▶ PROBLEM DESCRIPTION:
Line by line, check the data for the string "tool" and state how many lines have it, nothing more.

▶ MATERIAL FOR THE TASK:
■ ■ ■ ■ ■
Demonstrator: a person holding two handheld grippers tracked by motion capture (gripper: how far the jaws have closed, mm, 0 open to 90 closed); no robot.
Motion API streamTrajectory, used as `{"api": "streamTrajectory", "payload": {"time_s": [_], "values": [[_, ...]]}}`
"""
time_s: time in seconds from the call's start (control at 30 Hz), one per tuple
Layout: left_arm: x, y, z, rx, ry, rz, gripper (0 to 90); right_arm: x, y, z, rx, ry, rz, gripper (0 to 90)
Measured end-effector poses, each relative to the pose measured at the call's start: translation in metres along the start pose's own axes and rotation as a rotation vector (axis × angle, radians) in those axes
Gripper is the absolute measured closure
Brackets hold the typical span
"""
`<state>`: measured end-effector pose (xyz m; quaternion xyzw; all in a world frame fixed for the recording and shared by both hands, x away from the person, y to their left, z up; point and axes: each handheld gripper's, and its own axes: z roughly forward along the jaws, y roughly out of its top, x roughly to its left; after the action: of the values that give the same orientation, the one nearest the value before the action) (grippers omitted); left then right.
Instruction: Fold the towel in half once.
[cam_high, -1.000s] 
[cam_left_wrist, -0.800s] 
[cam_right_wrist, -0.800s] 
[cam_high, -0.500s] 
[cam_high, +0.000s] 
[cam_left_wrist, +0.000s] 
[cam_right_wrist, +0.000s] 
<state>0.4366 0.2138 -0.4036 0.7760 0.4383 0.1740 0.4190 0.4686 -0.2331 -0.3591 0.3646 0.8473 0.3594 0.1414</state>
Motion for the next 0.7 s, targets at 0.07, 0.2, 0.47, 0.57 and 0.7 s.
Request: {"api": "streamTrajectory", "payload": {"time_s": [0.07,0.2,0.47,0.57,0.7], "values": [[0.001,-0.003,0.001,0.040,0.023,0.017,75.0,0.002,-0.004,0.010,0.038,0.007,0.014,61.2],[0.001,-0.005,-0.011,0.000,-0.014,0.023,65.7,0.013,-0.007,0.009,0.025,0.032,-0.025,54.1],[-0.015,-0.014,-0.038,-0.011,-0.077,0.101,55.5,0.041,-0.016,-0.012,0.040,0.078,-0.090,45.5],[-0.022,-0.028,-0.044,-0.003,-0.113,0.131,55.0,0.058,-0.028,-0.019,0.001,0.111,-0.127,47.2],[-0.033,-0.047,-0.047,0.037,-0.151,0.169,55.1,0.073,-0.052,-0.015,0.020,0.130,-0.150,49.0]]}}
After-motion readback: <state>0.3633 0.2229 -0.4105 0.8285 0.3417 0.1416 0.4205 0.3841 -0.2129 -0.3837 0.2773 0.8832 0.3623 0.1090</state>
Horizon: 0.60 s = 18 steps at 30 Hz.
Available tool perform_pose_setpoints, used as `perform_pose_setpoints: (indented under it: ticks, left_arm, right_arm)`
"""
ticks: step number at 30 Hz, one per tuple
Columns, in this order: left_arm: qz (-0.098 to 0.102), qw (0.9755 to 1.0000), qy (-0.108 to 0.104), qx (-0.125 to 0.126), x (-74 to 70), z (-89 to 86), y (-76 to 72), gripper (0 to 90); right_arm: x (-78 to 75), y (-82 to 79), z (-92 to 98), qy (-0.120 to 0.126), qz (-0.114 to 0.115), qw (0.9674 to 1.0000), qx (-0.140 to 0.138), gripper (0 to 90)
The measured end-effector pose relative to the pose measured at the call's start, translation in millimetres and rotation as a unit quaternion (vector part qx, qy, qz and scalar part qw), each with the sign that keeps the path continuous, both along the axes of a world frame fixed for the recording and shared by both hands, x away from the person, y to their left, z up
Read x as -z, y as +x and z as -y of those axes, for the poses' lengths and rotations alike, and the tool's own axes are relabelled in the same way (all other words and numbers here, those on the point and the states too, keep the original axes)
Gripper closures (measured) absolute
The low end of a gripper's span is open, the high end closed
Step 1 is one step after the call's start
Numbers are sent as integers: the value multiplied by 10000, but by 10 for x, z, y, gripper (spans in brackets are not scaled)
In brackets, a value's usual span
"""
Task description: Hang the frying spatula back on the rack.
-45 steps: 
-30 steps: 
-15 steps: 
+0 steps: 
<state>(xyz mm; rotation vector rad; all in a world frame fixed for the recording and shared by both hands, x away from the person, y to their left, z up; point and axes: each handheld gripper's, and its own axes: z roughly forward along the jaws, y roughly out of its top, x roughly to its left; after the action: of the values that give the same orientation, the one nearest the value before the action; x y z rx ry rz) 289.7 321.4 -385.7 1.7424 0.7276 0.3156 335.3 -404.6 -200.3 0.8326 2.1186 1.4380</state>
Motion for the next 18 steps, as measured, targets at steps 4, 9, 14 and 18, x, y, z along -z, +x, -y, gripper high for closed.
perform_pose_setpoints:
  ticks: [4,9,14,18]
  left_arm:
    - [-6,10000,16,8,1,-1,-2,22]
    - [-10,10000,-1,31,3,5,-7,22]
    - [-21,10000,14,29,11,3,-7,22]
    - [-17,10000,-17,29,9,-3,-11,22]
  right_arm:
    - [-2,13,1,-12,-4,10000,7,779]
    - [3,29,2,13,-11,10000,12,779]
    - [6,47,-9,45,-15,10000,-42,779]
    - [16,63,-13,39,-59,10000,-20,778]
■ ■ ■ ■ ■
▶ RESPONSE BOX:
2